Task details –
Below you will find a set of lines. Repeat them all exactly.

# # # #

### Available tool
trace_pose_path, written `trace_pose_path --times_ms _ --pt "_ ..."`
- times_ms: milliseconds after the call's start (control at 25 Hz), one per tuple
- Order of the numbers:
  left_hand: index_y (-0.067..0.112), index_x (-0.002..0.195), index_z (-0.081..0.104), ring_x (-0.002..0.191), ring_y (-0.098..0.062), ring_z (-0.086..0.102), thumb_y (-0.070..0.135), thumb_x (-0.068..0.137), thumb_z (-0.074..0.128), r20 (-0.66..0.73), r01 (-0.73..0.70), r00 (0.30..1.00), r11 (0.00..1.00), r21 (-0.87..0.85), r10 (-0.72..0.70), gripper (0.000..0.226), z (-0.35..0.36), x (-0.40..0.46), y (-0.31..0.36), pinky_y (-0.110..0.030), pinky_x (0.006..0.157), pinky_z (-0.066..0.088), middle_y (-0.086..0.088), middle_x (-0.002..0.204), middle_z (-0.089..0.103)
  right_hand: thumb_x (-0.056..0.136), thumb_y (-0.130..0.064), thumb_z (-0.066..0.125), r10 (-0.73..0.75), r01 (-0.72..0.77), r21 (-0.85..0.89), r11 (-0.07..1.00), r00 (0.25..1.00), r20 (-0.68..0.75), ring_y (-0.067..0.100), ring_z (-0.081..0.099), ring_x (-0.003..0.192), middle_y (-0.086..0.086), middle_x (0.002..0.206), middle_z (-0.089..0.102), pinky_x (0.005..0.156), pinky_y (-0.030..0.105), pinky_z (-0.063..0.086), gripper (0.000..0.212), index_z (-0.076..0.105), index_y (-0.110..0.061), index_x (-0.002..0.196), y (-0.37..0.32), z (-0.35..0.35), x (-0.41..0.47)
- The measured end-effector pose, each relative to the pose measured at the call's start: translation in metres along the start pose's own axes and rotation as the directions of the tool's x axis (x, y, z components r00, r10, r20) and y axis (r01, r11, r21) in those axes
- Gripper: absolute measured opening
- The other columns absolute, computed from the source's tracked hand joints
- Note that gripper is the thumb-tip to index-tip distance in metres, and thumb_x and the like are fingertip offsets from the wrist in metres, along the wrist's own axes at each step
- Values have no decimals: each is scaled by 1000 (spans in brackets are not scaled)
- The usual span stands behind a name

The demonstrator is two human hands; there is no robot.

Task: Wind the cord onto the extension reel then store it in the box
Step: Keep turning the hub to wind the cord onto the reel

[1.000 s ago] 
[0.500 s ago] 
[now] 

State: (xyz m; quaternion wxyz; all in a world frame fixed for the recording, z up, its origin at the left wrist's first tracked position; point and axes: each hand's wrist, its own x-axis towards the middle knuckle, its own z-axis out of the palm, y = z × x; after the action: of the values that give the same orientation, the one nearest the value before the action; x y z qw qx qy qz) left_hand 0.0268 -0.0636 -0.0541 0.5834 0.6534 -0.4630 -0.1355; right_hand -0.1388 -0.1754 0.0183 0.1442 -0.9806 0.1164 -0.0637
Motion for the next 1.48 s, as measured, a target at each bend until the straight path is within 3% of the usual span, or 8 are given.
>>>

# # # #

Exercise response –
### Available tool
trace_pose_path, written `trace_pose_path --times_ms _ --pt "_ ..."`
- times_ms: milliseconds after the call's start (control at 25 Hz), one per tuple
- Order of the numbers:
  left_hand: index_y (-0.067..0.112), index_x (-0.002..0.195), index_z (-0.081..0.104), ring_x (-0.002..0.191), ring_y (-0.098..0.062), ring_z (-0.086..0.102), thumb_y (-0.070..0.135), thumb_x (-0.068..0.137), thumb_z (-0.074..0.128), r20 (-0.66..0.73), r01 (-0.73..0.70), r00 (0.30..1.00), r11 (0.00..1.00), r21 (-0.87..0.85), r10 (-0.72..0.70), gripper (0.000..0.226), z (-0.35..0.36), x (-0.40..0.46), y (-0.31..0.36), pinky_y (-0.110..0.030), pinky_x (0.006..0.157), pinky_z (-0.066..0.088), middle_y (-0.086..0.088), middle_x (-0.002..0.204), middle_z (-0.089..0.103)
  right_hand: thumb_x (-0.056..0.136), thumb_y (-0.130..0.064), thumb_z (-0.066..0.125), r10 (-0.73..0.75), r01 (-0.72..0.77), r21 (-0.85..0.89), r11 (-0.07..1.00), r00 (0.25..1.00), r20 (-0.68..0.75), ring_y (-0.067..0.100), ring_z (-0.081..0.099), ring_x (-0.003..0.192), middle_y (-0.086..0.086), middle_x (0.002..0.206), middle_z (-0.089..0.102), pinky_x (0.005..0.156), pinky_y (-0.030..0.105), pinky_z (-0.063..0.086), gripper (0.000..0.212), index_z (-0.076..0.105), index_y (-0.110..0.061), index_x (-0.002..0.196), y (-0.37..0.32), z (-0.35..0.35), x (-0.41..0.47)
- The measured end-effector pose, each relative to the pose measured at the call's start: translation in metres along the start pose's own axes and rotation as the directions of the tool's x axis (x, y, z components r00, r10, r20) and y axis (r01, r11, r21) in those axes
- Gripper: absolute measured opening
- The other columns absolute, computed from the source's tracked hand joints
- Note that gripper is the thumb-tip to index-tip distance in metres, and thumb_x and the like are fingertip offsets from the wrist in metres, along the wrist's own axes at each step
- Values have no decimals: each is scaled by 1000 (spans in brackets are not scaled)
- The usual span stands behind a name

The demonstrator is two human hands; there is no robot.

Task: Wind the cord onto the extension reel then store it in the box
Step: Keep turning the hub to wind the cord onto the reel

[1.000 s ago] 
[0.500 s ago] 
[now] 

State: (xyz m; quaternion wxyz; all in a world frame fixed for the recording, z up, its origin at the left wrist's first tracked position; point and axes: each hand's wrist, its own x-axis towards the middle knuckle, its own z-axis out of the palm, y = z × x; after the action: of the values that give the same orientation, the one nearest the value before the action; x y z qw qx qy qz) left_hand 0.0268 -0.0636 -0.0541 0.5834 0.6534 -0.4630 -0.1355; right_hand -0.1388 -0.1754 0.0183 0.1442 -0.9806 0.1164 -0.0637
Motion for the next 1.48 s, as measured, a target at each bend until the straight path is within 3% of the usual span, or 8 are given.
>>>

This concludes the output.